Brand new to the board here. I am a BMW enthusiast (mainly of the E30 class.) I have always loved the look of the Audi TT and now I am seriousley looking at purchasing a 2002 1.8 Quattro. I would like to know this car before I do so, and I am looking for the downside of Audi TT ownership, as all the websites I have visited have nothng but good things to say about this car. What should I be on the alert for? additionally, Does this car have a timing belt, or chain? I would much appreciate any and all 'downside' information. The upside is pretty obvious, i.e., the car is very attractive and looks comfortible (very simular to 88-92 BMW 3 series ) and looks like it would handle exceedingly well for its size and weight.

Thanks in advance!

Markf


----------



## Tim G (Feb 16, 2005)

Search 'Dashpod failure' & 'broken spring'. Two common issues that come to mind just now.

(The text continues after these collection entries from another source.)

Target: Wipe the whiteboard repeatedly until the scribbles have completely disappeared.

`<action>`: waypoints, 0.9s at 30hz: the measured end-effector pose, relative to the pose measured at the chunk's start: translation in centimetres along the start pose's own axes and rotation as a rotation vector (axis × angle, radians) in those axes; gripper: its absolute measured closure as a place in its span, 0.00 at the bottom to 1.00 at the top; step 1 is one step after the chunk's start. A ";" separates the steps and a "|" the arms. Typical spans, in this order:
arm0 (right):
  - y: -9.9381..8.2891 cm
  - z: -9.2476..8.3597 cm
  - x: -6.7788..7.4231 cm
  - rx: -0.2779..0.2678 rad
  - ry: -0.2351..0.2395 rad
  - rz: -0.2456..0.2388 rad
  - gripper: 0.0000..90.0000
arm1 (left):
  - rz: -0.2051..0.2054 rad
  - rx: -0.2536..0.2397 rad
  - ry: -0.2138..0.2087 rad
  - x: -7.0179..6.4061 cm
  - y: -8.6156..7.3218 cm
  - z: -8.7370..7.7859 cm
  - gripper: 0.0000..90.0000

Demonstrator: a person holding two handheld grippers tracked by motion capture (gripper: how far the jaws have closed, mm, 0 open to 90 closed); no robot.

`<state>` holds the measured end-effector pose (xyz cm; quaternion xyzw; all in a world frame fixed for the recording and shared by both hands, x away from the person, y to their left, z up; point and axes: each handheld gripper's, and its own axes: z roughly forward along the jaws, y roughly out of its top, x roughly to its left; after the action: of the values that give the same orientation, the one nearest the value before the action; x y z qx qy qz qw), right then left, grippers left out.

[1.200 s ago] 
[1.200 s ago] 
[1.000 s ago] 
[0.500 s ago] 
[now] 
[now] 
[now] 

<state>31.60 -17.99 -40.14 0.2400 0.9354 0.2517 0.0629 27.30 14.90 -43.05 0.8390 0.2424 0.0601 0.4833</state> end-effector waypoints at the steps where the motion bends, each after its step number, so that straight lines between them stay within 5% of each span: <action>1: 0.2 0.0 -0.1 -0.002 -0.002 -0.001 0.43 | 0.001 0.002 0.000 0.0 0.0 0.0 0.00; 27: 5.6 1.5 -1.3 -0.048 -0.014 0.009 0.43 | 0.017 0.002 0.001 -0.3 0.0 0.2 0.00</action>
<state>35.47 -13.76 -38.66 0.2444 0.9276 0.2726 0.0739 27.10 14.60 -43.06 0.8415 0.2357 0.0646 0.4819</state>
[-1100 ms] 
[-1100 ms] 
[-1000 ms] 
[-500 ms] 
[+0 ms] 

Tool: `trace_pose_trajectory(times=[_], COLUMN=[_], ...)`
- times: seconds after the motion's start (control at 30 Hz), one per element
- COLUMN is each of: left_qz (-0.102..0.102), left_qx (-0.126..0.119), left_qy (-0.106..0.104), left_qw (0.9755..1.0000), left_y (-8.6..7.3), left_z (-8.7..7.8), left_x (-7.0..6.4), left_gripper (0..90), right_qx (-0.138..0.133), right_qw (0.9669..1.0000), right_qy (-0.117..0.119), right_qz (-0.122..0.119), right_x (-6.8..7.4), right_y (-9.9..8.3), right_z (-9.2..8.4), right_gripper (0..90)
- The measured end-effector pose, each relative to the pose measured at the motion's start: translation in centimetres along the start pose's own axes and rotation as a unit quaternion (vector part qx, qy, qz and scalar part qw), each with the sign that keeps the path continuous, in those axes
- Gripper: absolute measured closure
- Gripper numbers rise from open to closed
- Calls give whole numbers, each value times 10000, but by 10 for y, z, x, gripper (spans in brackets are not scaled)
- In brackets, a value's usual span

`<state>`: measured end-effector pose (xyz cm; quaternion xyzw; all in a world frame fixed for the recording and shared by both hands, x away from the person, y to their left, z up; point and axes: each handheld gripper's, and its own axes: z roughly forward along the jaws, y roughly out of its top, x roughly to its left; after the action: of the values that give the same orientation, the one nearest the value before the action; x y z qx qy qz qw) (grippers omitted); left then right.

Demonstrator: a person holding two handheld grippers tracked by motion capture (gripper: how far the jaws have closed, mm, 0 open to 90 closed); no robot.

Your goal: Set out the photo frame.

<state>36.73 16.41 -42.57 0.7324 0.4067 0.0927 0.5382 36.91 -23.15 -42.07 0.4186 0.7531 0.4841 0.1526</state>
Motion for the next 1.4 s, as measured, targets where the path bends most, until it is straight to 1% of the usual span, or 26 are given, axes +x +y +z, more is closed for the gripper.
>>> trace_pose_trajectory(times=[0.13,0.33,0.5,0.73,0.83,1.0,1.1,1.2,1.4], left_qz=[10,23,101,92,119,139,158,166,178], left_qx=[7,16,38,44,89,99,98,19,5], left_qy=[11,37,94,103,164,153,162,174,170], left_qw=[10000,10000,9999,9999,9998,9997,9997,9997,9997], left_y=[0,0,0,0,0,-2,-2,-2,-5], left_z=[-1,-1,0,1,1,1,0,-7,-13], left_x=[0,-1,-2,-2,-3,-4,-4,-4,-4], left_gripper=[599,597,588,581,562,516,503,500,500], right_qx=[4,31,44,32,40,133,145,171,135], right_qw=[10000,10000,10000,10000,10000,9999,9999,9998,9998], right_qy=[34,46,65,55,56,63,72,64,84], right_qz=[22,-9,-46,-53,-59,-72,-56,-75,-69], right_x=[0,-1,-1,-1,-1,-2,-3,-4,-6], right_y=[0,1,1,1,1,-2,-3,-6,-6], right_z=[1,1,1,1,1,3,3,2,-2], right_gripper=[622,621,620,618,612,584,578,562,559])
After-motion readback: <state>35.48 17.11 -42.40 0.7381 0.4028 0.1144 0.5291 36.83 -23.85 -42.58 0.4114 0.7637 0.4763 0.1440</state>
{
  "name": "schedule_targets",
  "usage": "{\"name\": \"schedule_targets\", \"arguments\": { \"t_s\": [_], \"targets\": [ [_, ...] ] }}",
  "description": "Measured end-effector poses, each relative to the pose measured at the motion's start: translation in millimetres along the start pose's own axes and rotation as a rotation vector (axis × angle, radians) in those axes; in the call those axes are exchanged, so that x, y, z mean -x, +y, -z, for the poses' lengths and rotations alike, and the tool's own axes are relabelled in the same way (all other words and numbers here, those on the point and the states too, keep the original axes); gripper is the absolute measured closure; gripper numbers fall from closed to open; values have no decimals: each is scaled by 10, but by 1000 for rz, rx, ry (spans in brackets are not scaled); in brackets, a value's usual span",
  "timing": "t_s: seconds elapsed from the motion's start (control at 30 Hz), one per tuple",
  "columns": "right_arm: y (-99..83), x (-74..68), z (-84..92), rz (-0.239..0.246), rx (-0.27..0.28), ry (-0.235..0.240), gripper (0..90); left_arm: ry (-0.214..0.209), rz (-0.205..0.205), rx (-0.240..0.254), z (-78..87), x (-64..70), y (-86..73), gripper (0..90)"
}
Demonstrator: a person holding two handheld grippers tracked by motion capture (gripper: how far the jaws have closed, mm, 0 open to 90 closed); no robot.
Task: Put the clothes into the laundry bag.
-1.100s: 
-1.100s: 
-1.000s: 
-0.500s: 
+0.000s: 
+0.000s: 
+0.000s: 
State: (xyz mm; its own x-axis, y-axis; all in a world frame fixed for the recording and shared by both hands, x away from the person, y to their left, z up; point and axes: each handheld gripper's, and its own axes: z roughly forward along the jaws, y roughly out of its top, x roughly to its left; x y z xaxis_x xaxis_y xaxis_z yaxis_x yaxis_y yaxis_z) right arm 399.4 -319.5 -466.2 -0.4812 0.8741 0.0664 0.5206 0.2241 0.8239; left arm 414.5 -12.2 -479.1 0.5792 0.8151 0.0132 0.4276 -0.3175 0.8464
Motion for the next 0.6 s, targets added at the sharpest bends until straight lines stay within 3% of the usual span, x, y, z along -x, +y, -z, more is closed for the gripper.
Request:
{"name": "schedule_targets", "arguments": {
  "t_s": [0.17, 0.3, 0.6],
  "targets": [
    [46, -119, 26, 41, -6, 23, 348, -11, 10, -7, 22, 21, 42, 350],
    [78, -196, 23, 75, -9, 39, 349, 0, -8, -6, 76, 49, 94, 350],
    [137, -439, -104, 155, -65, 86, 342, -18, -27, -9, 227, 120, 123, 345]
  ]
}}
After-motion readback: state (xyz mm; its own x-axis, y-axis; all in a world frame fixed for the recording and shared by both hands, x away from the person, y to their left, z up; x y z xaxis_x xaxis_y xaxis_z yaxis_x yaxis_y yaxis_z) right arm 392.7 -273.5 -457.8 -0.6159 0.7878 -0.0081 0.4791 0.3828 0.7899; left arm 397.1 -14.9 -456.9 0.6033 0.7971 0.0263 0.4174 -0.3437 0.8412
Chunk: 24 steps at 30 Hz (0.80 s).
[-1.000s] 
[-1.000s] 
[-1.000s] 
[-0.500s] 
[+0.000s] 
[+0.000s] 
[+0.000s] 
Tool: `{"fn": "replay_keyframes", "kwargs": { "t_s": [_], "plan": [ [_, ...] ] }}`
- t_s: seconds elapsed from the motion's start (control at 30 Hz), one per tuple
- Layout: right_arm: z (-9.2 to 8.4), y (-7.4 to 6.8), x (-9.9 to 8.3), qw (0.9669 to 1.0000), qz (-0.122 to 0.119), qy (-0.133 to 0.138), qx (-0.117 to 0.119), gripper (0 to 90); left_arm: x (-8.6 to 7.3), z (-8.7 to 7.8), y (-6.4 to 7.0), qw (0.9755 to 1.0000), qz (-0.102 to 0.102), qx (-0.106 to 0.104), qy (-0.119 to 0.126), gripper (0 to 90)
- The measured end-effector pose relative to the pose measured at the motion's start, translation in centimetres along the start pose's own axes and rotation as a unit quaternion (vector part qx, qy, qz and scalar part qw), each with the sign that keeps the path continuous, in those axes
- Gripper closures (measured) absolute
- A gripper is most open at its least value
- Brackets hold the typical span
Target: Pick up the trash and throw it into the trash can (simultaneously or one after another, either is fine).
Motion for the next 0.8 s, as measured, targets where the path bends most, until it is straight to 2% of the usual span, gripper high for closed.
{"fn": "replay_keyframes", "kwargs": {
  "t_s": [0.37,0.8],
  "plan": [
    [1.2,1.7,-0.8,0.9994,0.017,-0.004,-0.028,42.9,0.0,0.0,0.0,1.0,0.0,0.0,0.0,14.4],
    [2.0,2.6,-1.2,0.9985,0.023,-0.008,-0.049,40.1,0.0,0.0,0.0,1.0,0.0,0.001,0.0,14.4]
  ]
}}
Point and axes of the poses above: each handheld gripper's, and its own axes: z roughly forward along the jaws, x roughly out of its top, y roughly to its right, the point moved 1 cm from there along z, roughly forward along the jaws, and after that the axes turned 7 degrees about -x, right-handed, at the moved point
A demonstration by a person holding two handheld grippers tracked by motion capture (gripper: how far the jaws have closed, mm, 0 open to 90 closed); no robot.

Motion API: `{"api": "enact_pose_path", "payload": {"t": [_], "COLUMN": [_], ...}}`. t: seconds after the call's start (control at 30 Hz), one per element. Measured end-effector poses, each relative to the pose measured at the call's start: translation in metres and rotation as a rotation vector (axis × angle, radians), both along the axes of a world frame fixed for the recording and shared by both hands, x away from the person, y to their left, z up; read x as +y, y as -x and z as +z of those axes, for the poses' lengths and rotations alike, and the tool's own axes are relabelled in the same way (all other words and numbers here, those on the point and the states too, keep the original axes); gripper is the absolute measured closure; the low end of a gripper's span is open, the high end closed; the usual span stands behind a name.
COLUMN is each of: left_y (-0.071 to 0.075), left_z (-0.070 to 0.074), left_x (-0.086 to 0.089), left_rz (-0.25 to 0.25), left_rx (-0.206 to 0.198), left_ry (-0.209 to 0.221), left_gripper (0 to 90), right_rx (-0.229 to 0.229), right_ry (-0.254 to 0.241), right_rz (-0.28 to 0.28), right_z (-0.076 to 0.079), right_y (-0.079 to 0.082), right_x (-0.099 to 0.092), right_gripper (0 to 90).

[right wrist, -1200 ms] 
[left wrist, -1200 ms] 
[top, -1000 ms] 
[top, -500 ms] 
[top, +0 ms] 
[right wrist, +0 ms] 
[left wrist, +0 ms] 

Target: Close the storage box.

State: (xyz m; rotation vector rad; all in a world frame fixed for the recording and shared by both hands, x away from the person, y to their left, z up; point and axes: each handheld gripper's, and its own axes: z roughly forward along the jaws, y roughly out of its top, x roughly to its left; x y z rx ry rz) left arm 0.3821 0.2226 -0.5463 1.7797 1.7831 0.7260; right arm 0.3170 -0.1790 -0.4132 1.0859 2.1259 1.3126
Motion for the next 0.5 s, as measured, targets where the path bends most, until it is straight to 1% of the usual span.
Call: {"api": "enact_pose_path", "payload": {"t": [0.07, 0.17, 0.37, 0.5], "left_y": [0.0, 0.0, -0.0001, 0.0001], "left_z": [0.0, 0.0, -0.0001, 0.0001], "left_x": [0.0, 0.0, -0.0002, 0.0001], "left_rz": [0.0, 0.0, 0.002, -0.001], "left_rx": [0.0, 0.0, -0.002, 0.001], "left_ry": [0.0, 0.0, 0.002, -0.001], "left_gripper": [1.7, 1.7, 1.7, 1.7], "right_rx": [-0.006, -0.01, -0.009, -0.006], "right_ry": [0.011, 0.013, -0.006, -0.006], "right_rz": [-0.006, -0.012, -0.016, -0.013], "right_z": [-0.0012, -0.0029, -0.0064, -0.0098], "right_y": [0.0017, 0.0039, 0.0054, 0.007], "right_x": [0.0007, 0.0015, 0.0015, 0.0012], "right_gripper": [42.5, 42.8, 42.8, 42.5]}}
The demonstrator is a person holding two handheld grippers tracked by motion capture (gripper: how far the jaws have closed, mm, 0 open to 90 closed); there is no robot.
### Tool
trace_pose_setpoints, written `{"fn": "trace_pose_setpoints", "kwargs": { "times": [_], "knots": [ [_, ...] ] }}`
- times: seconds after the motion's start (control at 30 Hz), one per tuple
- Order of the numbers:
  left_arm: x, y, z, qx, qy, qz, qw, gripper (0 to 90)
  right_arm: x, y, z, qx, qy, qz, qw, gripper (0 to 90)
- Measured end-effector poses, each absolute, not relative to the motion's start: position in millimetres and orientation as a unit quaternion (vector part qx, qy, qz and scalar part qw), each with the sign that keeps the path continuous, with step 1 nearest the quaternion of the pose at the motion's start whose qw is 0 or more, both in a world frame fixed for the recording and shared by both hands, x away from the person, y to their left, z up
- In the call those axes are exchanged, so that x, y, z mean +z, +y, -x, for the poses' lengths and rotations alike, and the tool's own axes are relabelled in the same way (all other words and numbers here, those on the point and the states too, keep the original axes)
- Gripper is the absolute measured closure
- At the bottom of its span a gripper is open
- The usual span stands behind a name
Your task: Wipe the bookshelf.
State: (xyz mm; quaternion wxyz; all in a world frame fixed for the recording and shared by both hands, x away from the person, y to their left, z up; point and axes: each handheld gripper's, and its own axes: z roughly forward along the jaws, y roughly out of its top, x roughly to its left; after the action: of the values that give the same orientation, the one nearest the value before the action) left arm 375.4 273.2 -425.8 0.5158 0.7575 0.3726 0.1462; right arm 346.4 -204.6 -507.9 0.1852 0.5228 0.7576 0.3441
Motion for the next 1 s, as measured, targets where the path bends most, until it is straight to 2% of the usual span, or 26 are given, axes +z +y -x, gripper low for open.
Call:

Which model are you looking at specifically, V6 or Turbo ?


----------



## markf (Oct 12, 2009)

Turbo. I would sumise that the V6 is better.. but I'll be pressing the mountain roads, not the drag strip.


----------



## Tim G (Feb 16, 2005)

& you'd be wrong :wink: 225 is more tuneable, more economical & lighter! So unless you want the noise of the V6 or prefer the NA power delivery, you'll be better off with a 225. Im sure someone will be along shortly to argue :lol:


----------



## malstt (Apr 18, 2007)

Welcome to the forum, tried both and preferred the 225. 8)


----------



## YELLOW_TT (Feb 25, 2004)

Welcome when you get your TT dont forget to join the TTOC www.ttoc.co.uk


----------



## topboy89 (Oct 13, 2009)

ive loved TT for ages and im going to get one for my 21's. but im not sure whether to get a 180 or a 225 and tune it up? i was also wondering how much it would cost to tune it up and where are good modification websites or places in the UK so i can customise the car im looking for a bodykit to be put on


----------



## taylor220 (Jun 2, 2009)

one of the biggest down sides for me is the poor fuel economy, 26mpg as an average is pretty thirsty imo


----------



## Gone (May 5, 2009)

Welcome

Lots of people will tell you that the handling isn't as good as you'd expect, although there are plenty of things you can do about that for a few ££££s

ARBs wear out, clutch pedals break, cambelts need attention, theives seem to like them

But I've never looked back, the good outweighs the bad for me. I also find the fuel economy OK, usually see 30+ mpg on mixed driving.


----------



## jammyd (Oct 11, 2008)

Welcome to the forum


----------



## markf (Oct 12, 2009)

Thank-you, all. Much appreciated. Just need to convert those Pounds into Dollars now.  Im in the US. What is the conversion now anyway.. probably 10 USD to the pound the way things are going here. If things don't change soon, no one over here will be able to afford a car like this unless they have a government job. :x


----------



## rustyintegrale (Oct 1, 2006)

markf said:


> Thank-you, all. Much appreciated. Just need to convert those Pounds into Dollars now.  Im in the US. What is the conversion now anyway.. probably 10 USD to the pound the way things are going here. If things don't change soon, no one over here will be able to afford a car like this unless they have a government job. :x


We're there already mate. Take a look at this government vacancy...

http://tinyurl.com/yhv4bdr

Can you believe the job title?! :lol: :lol: :lol:

cheers

rich


----------



## Gone (May 5, 2009)

That's Gordon Brown's job, isn't it?


----------



## rustyintegrale (Oct 1, 2006)

badyaker said:


> That's Gordon Brown's job, isn't it?


Nah, he's too tied up in crossing the eyes and spilling the teas... :wink:


----------